# Car Tax



## CasaBranca (Dec 31, 2017)

Hi
Thanks to all who provided info to help me insure my Portuguese car.
Can anyone explain how I tax my Portuguese registered car. I understand it needs to be taxed duriing the month of first registartion, in my case July.
Unfortunately I do not visit Algarve in July (or August).
However I understand it can be taxed on-line, so I need an expolanation of how to, in English.
Thanks in advance


----------



## siobhanwf (Mar 20, 2009)

Have you registered on the finances website http://www.portaldasfinancas.gov.pt/at/html/index.html:confused:

Once you have registered on first page click on IUC.. THEN LOG IN


----------



## CasaBranca (Dec 31, 2017)

Thanks siobhanwf
I have tried to register but system says my Fiscal number is already registered, and I cannot recall ever registering so have no idea of password or secret question and answer. 
I have sent an email asking them to cancel my registration and will then try to register.


----------



## siobhanwf (Mar 20, 2009)

Maybe your lawyer registered for you.

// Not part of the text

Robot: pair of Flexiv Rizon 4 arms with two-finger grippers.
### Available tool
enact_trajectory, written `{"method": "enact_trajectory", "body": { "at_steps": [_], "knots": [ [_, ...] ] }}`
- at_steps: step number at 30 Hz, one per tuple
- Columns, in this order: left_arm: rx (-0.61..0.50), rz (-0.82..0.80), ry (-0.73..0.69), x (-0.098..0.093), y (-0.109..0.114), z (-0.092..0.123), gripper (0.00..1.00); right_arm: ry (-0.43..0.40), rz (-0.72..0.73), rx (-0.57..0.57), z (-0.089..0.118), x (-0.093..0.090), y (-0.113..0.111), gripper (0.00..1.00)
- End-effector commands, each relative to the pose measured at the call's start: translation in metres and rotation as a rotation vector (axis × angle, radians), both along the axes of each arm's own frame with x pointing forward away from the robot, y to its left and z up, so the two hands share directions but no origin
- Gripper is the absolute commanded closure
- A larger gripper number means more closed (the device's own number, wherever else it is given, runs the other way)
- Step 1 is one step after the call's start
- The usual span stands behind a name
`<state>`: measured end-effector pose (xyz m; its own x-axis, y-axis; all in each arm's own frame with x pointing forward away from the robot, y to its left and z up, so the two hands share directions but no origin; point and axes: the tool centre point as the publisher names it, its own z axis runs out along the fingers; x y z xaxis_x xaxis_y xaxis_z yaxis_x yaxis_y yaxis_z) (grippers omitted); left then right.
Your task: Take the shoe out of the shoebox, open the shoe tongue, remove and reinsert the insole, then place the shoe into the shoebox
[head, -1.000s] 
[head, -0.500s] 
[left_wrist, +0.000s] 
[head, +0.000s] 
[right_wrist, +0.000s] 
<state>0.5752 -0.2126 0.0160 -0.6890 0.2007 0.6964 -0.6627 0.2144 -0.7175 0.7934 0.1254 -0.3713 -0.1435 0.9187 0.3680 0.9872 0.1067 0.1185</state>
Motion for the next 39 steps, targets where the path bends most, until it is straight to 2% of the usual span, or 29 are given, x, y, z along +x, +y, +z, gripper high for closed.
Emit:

Do you have anyone here who handles your financial affairs?


----------



## CasaBranca (Dec 31, 2017)

Good thought. However I have a response from [email protected]
as below

Acusa-se a receção do pedido de esclarecimento de V. Exa., e informamos que efetuámos neste momento a anulação da senha para o contribuinte indicado, pelo que poderá a partir deste momento efetuar novo registo no Portal das Finanças. 

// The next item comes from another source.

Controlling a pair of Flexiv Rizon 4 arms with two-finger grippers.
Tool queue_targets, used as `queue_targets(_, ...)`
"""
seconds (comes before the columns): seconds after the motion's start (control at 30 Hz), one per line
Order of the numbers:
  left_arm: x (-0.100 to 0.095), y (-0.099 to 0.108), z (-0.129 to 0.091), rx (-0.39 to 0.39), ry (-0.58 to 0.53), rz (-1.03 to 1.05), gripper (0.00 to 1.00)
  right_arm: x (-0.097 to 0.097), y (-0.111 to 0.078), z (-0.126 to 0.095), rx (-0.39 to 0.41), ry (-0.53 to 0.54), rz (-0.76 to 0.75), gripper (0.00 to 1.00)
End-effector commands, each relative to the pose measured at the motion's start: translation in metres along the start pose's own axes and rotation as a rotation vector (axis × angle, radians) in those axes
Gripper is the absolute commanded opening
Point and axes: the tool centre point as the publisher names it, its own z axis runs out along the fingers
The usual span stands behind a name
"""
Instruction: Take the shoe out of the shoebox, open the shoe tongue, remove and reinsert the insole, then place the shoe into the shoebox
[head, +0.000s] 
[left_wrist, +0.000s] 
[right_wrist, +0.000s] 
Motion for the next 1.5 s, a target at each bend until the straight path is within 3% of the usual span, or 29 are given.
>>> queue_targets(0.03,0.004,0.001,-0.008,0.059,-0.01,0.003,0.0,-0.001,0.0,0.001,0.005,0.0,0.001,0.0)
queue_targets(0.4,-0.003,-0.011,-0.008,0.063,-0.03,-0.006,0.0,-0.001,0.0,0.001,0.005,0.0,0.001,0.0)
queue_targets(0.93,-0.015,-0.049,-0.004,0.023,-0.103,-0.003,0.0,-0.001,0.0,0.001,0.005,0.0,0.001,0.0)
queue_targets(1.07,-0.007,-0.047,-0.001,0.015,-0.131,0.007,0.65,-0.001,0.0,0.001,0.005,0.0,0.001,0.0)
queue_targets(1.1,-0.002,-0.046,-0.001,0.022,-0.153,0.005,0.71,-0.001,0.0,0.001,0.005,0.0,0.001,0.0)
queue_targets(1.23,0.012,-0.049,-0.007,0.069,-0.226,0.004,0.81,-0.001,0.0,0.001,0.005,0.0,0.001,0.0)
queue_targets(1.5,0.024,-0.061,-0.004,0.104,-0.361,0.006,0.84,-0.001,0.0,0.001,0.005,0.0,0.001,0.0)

We acknowledge receipt of your request for clarification and we hereby inform you that we have canceled the password for the taxpayer indicated, so that you can from now on register again at the Finance Portal.


----------



## CasaBranca (Dec 31, 2017)

*Car tax on-line*

Update- how to tax portuguese registered car.
Received following email on 26 June 2018 from Autoridade Tributária e Aduaneira [email protected] advising I need to pay car tax and provided a reference number.
I logged on to my Portuguese bank and paid using the same process as I use to pay my IMI, using the reference number given in the email. Simple if it worked- So my question
Does anyone know how to check if a car is taxed in Portugal?


----------